Vous vous croyez protégés lorsque vous consultez vos méls à distance, vous effectuez des opérations bancaires en ligne ou vous payez vos achats sur des sites de commerce électronique? Pas si sûr. Selon les informations révélées à l’occasion de la conférence Ekoparty sur la sécurité informatique, qui s’est déroulée la semaine dernière à Buenos Aires, en Argentine, le protocole SSL (Secure Socket Layer) aurait été craqué. Ce protocole est le fondement même de la confiance sur Internet. Développé à l’origine par Netscape, le père du premier navigateur Internet, il sécurise les échanges de données sensibles entre serveurs Web et postes clients en les faisant transiter par un tunnel protégé. Il équipe tous les navigateurs Internet du marché.
Certes, seule la version 1.0 du protocole cryptographique TLS (Tranport Layer Security), à la base du bouclier SSL, serait concernée. Mais il s’agit de la version utilisée aujourd’hui par la grande majorité des sites Web. Le craquement est l’œuvre, non pas de pirates, mais de deux chercheurs en sécurité informatique. Par leur démonstration, ils veulent pointer l’inefficacité du système. Voilà de quoi semer la panique dans le monde Internet et inquiéter au plus haut point les banques, les sites d’e-commerce et les entreprises dont le système d’information est accessible à distance par les collaborateurs.

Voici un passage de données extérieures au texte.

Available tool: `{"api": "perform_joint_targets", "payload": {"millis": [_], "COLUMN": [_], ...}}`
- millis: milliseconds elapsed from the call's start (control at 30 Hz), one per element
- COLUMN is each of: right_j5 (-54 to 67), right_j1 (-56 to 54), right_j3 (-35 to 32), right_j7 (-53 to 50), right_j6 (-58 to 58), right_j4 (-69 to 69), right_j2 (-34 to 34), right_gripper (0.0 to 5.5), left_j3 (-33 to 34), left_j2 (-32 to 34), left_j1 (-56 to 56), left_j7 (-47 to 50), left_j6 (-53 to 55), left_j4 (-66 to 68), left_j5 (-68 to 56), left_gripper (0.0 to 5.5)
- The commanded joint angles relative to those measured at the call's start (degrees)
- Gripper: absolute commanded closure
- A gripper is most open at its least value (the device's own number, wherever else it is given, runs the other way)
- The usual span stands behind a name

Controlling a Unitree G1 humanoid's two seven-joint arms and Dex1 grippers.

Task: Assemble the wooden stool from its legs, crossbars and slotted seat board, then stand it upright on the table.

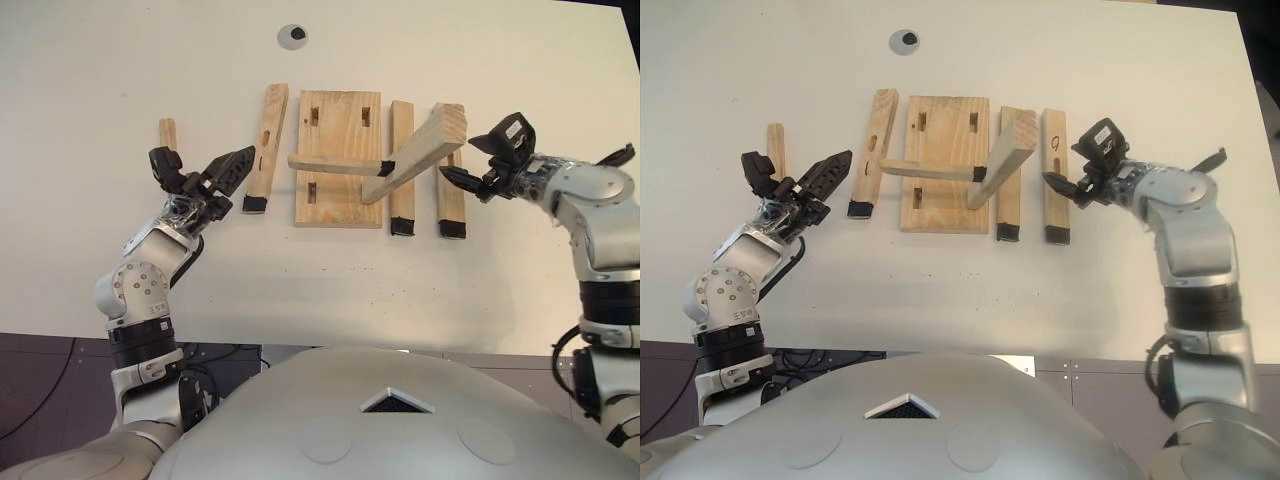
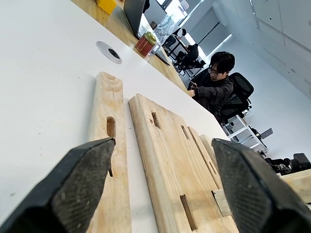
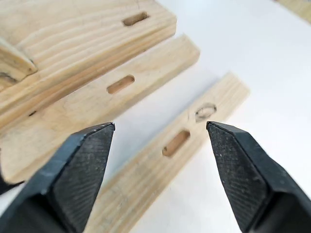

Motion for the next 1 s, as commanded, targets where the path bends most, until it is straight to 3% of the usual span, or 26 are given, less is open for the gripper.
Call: {"api": "perform_joint_targets", "payload": {"millis": [33, 267, 500, 700, 833, 1000], "right_j5": [1.6, -0.61, -1.69, 1.57, 11.96, 34.43], "right_j1": [2.5, 7.23, 7.03, -3.01, -19.73, -32.1], "right_j3": [-2.8, 0.11, 0.42, -7.49, -13.96, -16.47], "right_j7": [-8.3, -16.96, -18.41, -18.57, -9.34, 7.83], "right_j6": [12.88, 21.16, 20.2, 12.78, 1.12, 8.22], "right_j4": [-8.2, -9.85, -7.48, -3.01, 3.56, 1.81], "right_j2": [5.93, 8.63, 6.04, 8.94, 11.54, 10.9], "right_gripper": [2.02, 2.02, 3.21, 3.43, 3.44, 3.45], "left_j3": [0.34, 0.05, -0.3, 0.8, 1.84, -3.08], "left_j2": [0.06, 1.29, 1.5, 3.91, 9.65, 8.67], "left_j1": [0.78, -0.5, -1.4, -7.64, -21.6, -36.92], "left_j7": [0.91, 0.7, 0.74, 3.66, -0.91, -4.26], "left_j6": [0.44, 1.54, 1.31, 0.16, 3.2, 10.27], "left_j4": [-1.19, -0.94, -1.29, -7.56, -8.89, -6.29], "left_j5": [-0.17, -0.02, 0.83, 1.58, -5.42, -14.77], "left_gripper": [1.84, 1.84, 1.84, 1.84, 1.84, 1.84]}}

L’enjeu économique est énorme. Selon la Fevad, le syndicat professionnel de la vente à distance, le commerce en ligne a représenté en France un chiffre d’affaire de 17,5 milliards d’euros au premier semestre 2011, en augmentation de 20 % par rapport au premier semestre 2010. Au niveau mondial, l’e-commerce devrait générer un chiffre d’affaires de 680 milliards de dollars en 2011.
Avec le craquement du protocole SSL, le fléau de l’insécurité sur Internet pourrait franchir une étape dangereuse et menacer ce marché. Alors que faire ? Le monde Internet est condamné à une course technologique. Passer à une version récente du protocole SSL (les versions 1.1 et 1.2 de TLS) est de nature à offrir un répit. Mais pour combien de temps ? Sans compter l’énorme travail à faire pour rendre les sites Web compatibles avec ces versions.
Face à ce problème, la technologie a ses limites. Elle n’offre qu’une protection temporaire jusqu’à ce que les pirates trouvent les moyens de la briser. Il n’existe pas de solution miracle en mesure d’apporter une sécurité à 100 % tout le temps. Il faudra apprendre à vivre avec cette menace à l’esprit sans pour autant céder à la panique. L’insécurité se gère aussi par le comportement de chacun sur Internet.